## EXERCISE
Transcribe the records below exactly, leaving out any pictures.

DATA section start

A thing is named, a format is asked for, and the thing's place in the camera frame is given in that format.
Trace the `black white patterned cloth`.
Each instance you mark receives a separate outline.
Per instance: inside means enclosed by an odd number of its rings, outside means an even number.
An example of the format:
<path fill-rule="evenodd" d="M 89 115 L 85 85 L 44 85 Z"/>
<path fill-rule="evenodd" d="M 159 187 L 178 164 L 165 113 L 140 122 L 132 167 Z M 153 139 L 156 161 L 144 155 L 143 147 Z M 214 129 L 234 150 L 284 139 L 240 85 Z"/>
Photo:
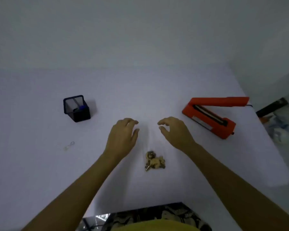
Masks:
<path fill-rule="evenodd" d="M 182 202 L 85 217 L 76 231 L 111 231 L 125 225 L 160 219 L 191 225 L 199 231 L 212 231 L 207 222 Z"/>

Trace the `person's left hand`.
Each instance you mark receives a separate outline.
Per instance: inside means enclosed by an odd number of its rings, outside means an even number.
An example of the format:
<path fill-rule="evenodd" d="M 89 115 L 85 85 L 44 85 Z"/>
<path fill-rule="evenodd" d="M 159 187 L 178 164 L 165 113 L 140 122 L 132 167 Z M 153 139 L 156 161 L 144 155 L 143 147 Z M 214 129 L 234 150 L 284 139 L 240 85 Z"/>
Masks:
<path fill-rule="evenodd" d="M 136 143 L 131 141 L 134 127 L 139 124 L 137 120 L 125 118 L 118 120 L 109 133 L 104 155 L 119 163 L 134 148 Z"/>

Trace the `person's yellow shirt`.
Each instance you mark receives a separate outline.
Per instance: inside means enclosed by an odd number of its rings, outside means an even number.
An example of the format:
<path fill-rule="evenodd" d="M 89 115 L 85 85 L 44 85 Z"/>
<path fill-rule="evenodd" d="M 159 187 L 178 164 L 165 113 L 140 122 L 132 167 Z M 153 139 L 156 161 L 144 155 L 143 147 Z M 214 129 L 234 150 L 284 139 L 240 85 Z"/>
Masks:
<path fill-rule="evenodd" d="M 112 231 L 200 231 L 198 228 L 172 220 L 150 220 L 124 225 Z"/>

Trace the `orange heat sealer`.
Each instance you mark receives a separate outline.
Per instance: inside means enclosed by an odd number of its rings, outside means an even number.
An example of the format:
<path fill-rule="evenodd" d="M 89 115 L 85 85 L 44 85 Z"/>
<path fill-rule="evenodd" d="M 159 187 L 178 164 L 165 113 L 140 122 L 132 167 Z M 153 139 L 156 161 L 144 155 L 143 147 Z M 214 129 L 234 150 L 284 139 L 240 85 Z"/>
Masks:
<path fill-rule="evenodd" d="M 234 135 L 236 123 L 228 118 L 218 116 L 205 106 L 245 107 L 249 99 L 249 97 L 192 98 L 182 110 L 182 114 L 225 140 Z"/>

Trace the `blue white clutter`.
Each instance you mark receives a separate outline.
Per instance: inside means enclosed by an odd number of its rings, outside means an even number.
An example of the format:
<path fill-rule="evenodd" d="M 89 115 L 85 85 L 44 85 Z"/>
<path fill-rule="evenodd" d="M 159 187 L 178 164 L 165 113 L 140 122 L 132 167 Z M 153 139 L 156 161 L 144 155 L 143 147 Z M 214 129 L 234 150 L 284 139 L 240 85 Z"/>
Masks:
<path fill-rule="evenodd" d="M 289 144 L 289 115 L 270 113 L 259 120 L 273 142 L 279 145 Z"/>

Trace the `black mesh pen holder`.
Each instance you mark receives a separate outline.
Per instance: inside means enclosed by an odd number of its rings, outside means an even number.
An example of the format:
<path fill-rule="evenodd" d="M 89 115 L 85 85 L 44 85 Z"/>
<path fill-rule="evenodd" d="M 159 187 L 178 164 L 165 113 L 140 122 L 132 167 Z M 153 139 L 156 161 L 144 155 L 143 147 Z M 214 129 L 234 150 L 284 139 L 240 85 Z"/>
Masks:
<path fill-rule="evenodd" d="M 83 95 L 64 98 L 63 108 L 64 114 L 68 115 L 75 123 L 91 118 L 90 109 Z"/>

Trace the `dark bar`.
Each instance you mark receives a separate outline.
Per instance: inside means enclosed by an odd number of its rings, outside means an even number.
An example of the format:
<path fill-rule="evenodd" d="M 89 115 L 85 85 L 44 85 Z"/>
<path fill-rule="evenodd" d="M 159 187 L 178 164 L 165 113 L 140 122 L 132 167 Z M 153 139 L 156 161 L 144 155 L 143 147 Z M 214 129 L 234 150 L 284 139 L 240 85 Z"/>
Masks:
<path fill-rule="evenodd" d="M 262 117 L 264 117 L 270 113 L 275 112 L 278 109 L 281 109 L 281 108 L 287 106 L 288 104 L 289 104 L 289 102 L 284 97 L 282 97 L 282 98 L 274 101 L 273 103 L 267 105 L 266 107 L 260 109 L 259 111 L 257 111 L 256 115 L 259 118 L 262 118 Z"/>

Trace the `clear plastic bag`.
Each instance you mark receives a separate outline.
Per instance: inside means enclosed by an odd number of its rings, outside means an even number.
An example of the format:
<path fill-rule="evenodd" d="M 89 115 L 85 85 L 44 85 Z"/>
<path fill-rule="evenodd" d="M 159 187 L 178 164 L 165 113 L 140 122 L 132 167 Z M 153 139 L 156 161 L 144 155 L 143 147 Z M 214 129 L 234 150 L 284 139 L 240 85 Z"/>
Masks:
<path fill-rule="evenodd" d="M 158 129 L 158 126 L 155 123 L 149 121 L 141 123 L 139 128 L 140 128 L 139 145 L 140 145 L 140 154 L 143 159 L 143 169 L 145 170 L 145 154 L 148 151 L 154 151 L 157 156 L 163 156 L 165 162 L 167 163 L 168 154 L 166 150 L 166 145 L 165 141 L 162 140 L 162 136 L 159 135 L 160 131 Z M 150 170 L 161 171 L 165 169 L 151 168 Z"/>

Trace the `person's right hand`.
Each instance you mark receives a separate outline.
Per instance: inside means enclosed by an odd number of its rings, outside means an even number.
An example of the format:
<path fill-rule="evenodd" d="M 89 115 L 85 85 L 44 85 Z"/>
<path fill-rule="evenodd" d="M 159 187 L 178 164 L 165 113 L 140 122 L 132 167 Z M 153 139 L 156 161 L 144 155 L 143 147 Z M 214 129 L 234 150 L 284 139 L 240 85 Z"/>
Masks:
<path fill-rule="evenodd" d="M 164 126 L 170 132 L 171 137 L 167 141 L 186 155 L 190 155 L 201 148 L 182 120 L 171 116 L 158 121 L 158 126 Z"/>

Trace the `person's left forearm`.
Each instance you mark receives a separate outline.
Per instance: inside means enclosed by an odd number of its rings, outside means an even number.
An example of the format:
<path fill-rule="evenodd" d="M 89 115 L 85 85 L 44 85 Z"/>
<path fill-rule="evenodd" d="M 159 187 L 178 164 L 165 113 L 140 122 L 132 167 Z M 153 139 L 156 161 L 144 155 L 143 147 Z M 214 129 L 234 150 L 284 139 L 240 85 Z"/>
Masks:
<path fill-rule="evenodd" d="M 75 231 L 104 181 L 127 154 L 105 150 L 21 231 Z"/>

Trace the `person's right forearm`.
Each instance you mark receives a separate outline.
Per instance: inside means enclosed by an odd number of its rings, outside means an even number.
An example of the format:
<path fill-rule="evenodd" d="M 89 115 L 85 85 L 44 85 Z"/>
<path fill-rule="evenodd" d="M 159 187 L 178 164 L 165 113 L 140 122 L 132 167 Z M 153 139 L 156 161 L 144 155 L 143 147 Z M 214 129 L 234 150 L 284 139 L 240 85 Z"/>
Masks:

DATA section end

## WRITTEN RESPONSE
A thing is named, a format is asked for, and the thing's place in the camera frame is given in that format.
Trace the `black white patterned cloth`.
Each instance you mark receives a separate outline.
Per instance: inside means enclosed by an odd number of its rings, outside means an even number.
An example of the format:
<path fill-rule="evenodd" d="M 89 115 L 85 85 L 44 85 Z"/>
<path fill-rule="evenodd" d="M 159 187 L 178 164 L 165 113 L 140 122 L 132 167 Z M 153 139 L 156 161 L 144 155 L 143 147 Z M 214 129 L 234 150 L 284 139 L 240 85 Z"/>
Photo:
Masks:
<path fill-rule="evenodd" d="M 182 202 L 85 217 L 76 231 L 111 231 L 125 225 L 160 219 L 191 225 L 199 231 L 212 231 L 207 222 Z"/>

Trace the `person's left hand`.
Each instance you mark receives a separate outline.
Per instance: inside means enclosed by an odd number of its rings, outside means an even number.
An example of the format:
<path fill-rule="evenodd" d="M 89 115 L 85 85 L 44 85 Z"/>
<path fill-rule="evenodd" d="M 159 187 L 178 164 L 165 113 L 140 122 L 132 167 Z M 153 139 L 156 161 L 144 155 L 143 147 Z M 214 129 L 234 150 L 284 139 L 240 85 Z"/>
Masks:
<path fill-rule="evenodd" d="M 136 143 L 131 141 L 134 127 L 139 124 L 137 120 L 125 118 L 118 120 L 109 133 L 104 155 L 119 163 L 134 148 Z"/>

Trace the `person's yellow shirt`.
Each instance you mark receives a separate outline.
Per instance: inside means enclosed by an odd number of its rings, outside means an even number.
An example of the format:
<path fill-rule="evenodd" d="M 89 115 L 85 85 L 44 85 Z"/>
<path fill-rule="evenodd" d="M 159 187 L 178 164 L 165 113 L 140 122 L 132 167 Z M 153 139 L 156 161 L 144 155 L 143 147 Z M 214 129 L 234 150 L 284 139 L 240 85 Z"/>
Masks:
<path fill-rule="evenodd" d="M 112 231 L 200 231 L 198 228 L 172 220 L 150 220 L 124 225 Z"/>

Trace the `orange heat sealer`.
Each instance you mark receives a separate outline.
Per instance: inside means enclosed by an odd number of its rings, outside means an even number.
An example of the format:
<path fill-rule="evenodd" d="M 89 115 L 85 85 L 44 85 Z"/>
<path fill-rule="evenodd" d="M 159 187 L 178 164 L 165 113 L 140 122 L 132 167 Z M 153 139 L 156 161 L 144 155 L 143 147 Z M 214 129 L 234 150 L 284 139 L 240 85 Z"/>
Masks:
<path fill-rule="evenodd" d="M 234 135 L 236 123 L 228 118 L 218 116 L 205 106 L 245 107 L 249 99 L 249 97 L 192 98 L 182 110 L 182 114 L 225 140 Z"/>

Trace the `blue white clutter`.
Each instance you mark receives a separate outline.
Per instance: inside means enclosed by an odd number of its rings, outside means an even number.
An example of the format:
<path fill-rule="evenodd" d="M 89 115 L 85 85 L 44 85 Z"/>
<path fill-rule="evenodd" d="M 159 187 L 178 164 L 165 113 L 140 122 L 132 167 Z M 153 139 L 156 161 L 144 155 L 143 147 Z M 214 129 L 234 150 L 284 139 L 240 85 Z"/>
Masks:
<path fill-rule="evenodd" d="M 289 144 L 289 115 L 270 113 L 259 120 L 273 142 L 279 145 Z"/>

Trace the `black mesh pen holder`.
Each instance you mark receives a separate outline.
Per instance: inside means enclosed by an odd number of its rings, outside means an even number.
An example of the format:
<path fill-rule="evenodd" d="M 89 115 L 85 85 L 44 85 Z"/>
<path fill-rule="evenodd" d="M 159 187 L 178 164 L 165 113 L 140 122 L 132 167 Z M 153 139 L 156 161 L 144 155 L 143 147 Z M 214 129 L 234 150 L 284 139 L 240 85 Z"/>
Masks:
<path fill-rule="evenodd" d="M 83 95 L 64 98 L 63 108 L 64 114 L 68 115 L 75 123 L 91 118 L 90 109 Z"/>

Trace the `dark bar`.
Each instance you mark receives a separate outline.
Per instance: inside means enclosed by an odd number of its rings, outside means an even number.
An example of the format:
<path fill-rule="evenodd" d="M 89 115 L 85 85 L 44 85 Z"/>
<path fill-rule="evenodd" d="M 159 187 L 178 164 L 165 113 L 140 122 L 132 167 Z M 153 139 L 156 161 L 144 155 L 143 147 Z M 214 129 L 234 150 L 284 139 L 240 85 Z"/>
Masks:
<path fill-rule="evenodd" d="M 262 117 L 264 117 L 270 113 L 275 112 L 278 109 L 281 109 L 281 108 L 287 106 L 288 104 L 289 104 L 289 102 L 284 97 L 282 97 L 282 98 L 274 101 L 273 103 L 267 105 L 266 107 L 260 109 L 259 111 L 257 111 L 256 115 L 259 118 L 262 118 Z"/>

Trace the `clear plastic bag`.
Each instance you mark receives a separate outline.
Per instance: inside means enclosed by an odd number of its rings, outside means an even number.
An example of the format:
<path fill-rule="evenodd" d="M 89 115 L 85 85 L 44 85 Z"/>
<path fill-rule="evenodd" d="M 159 187 L 178 164 L 165 113 L 140 122 L 132 167 Z M 153 139 L 156 161 L 144 155 L 143 147 Z M 214 129 L 234 150 L 284 139 L 240 85 Z"/>
Masks:
<path fill-rule="evenodd" d="M 158 129 L 158 126 L 155 123 L 149 121 L 141 123 L 139 128 L 140 128 L 139 145 L 140 145 L 140 154 L 143 159 L 143 169 L 145 170 L 145 154 L 148 151 L 154 151 L 157 156 L 163 156 L 165 162 L 167 163 L 168 154 L 166 150 L 166 145 L 165 141 L 162 140 L 162 136 L 159 135 L 160 131 Z M 150 170 L 161 171 L 165 169 L 151 168 Z"/>

Trace the `person's right hand`.
Each instance you mark receives a separate outline.
Per instance: inside means enclosed by an odd number of its rings, outside means an even number.
An example of the format:
<path fill-rule="evenodd" d="M 89 115 L 85 85 L 44 85 Z"/>
<path fill-rule="evenodd" d="M 159 187 L 178 164 L 165 113 L 140 122 L 132 167 Z M 153 139 L 156 161 L 144 155 L 143 147 Z M 214 129 L 234 150 L 284 139 L 240 85 Z"/>
Masks:
<path fill-rule="evenodd" d="M 164 126 L 170 132 L 171 137 L 167 141 L 186 155 L 190 155 L 201 148 L 182 120 L 171 116 L 158 121 L 158 126 Z"/>

Trace the `person's left forearm`.
Each instance you mark receives a separate outline.
Per instance: inside means enclosed by an odd number of its rings, outside means an even number.
An example of the format:
<path fill-rule="evenodd" d="M 89 115 L 85 85 L 44 85 Z"/>
<path fill-rule="evenodd" d="M 159 187 L 178 164 L 165 113 L 140 122 L 132 167 Z M 153 139 L 156 161 L 144 155 L 143 147 Z M 214 129 L 234 150 L 284 139 L 240 85 Z"/>
Masks:
<path fill-rule="evenodd" d="M 75 231 L 104 181 L 127 154 L 105 150 L 21 231 Z"/>

Trace the `person's right forearm`.
Each instance you mark receives a separate outline.
Per instance: inside means enclosed by an odd number of its rings, outside means an even number.
An example of the format:
<path fill-rule="evenodd" d="M 89 115 L 85 85 L 44 85 Z"/>
<path fill-rule="evenodd" d="M 159 187 L 178 164 L 165 113 L 140 122 L 132 167 Z M 153 139 L 156 161 L 144 155 L 143 147 Z M 214 129 L 234 150 L 284 139 L 240 85 Z"/>
Masks:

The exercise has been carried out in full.